At this point, Ely was well-established and had become quite successful, much like his brother, Joseph. Though he enjoyed his success as a businessman, the war that would eventually consume the young nation motivated him to answer the call to action. In 1775, Ely was commissioned as a member of the newly founded South Carolina 3rd Rangers regiment, led by Major William Thompson. During his service, Ely was involved in numerous battles and skirmishes, most notably: The Snow Campaign of December 1775, the Battle of Sullivan’s Island/Fort Moultrie, the Cherokee Expedition of 1776, the 1779 Battle of Kettle Creek in Georgia, and the Siege of Charleston. By 1780, Ely had seen significant combat, which took a heavy toll on him, both physically and mentally. Ely traveled to Charleston to see to his business affairs and spend time tending to his health. During the Siege of Charleston he was still there recovering, and became one of the thousands of soldiers captured, as was his brother, Joseph.

They were taken back to Camden, where the British had established their inland forward operating base. They were paroled on June 10th, 1780 but Ely’s health had spiraled downward after contracting smallpox.

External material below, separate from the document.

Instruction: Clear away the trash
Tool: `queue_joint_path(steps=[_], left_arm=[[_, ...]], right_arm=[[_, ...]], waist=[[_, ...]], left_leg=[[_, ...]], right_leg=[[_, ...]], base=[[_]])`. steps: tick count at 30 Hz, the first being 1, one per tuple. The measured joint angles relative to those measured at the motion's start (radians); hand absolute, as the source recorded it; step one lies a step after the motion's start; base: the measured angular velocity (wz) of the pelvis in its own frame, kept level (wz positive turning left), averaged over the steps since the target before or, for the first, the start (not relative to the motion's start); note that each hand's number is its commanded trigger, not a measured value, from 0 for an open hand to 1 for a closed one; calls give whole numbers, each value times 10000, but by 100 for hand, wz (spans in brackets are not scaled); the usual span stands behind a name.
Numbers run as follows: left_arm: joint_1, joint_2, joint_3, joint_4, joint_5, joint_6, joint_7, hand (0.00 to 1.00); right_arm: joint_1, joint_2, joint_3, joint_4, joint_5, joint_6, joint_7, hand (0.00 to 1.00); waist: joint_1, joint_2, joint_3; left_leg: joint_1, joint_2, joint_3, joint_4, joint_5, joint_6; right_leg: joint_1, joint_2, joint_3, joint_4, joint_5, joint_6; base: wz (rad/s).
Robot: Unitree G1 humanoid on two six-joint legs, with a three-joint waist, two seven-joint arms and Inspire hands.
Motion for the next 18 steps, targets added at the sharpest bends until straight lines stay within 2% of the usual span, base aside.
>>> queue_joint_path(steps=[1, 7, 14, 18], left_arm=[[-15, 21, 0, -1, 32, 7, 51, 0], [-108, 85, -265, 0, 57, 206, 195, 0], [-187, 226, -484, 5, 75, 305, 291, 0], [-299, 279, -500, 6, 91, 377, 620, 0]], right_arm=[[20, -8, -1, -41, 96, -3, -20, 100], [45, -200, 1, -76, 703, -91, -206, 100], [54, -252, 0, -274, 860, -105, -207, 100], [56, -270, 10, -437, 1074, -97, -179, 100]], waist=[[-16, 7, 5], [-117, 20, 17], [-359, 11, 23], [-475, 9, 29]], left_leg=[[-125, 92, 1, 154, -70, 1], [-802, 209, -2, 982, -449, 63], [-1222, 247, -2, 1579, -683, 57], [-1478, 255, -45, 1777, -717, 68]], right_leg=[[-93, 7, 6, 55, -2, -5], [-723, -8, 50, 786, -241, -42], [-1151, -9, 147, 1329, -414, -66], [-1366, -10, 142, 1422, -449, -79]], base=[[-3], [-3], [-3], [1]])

It is likely that Ely had already contracted the disease during his time in Charleston, further explaining why he had felt so weak and ill despite being there to recover. British commander, Earl Cornwallis, wanted to send the brothers away immediately but Joseph pleaded with him to delay their exile in order to give Ely time to recover. Cornwallis agreed to Joseph’s request but on August 8th they were sent back to Charleston to be placed on a prison ship destined for Bermuda. Conditions on the ship were horrible and the seas were unforgiving. After nearly three weeks in such miserable conditions Ely’s health worsened, until finally, he perished on the eve before the ship’s arrival in Bermuda. Joseph would make arrangements for Ely’s funeral and the handling of his affairs, and would remain in exile in Honduras until the war ended.

Historic Camden Foundation remembers Ely Kershaw and his service to his family, his home, and his nation by displaying his sword, engraved with the date of 1774 and his name. His sword was loaned by his descendants to be displayed at the Kershaw Cornwallis House starting November 6th.  Visit this beautiful artifact and relic and learn from our ACBA blacksmith on site how a sword was made in the colonial era.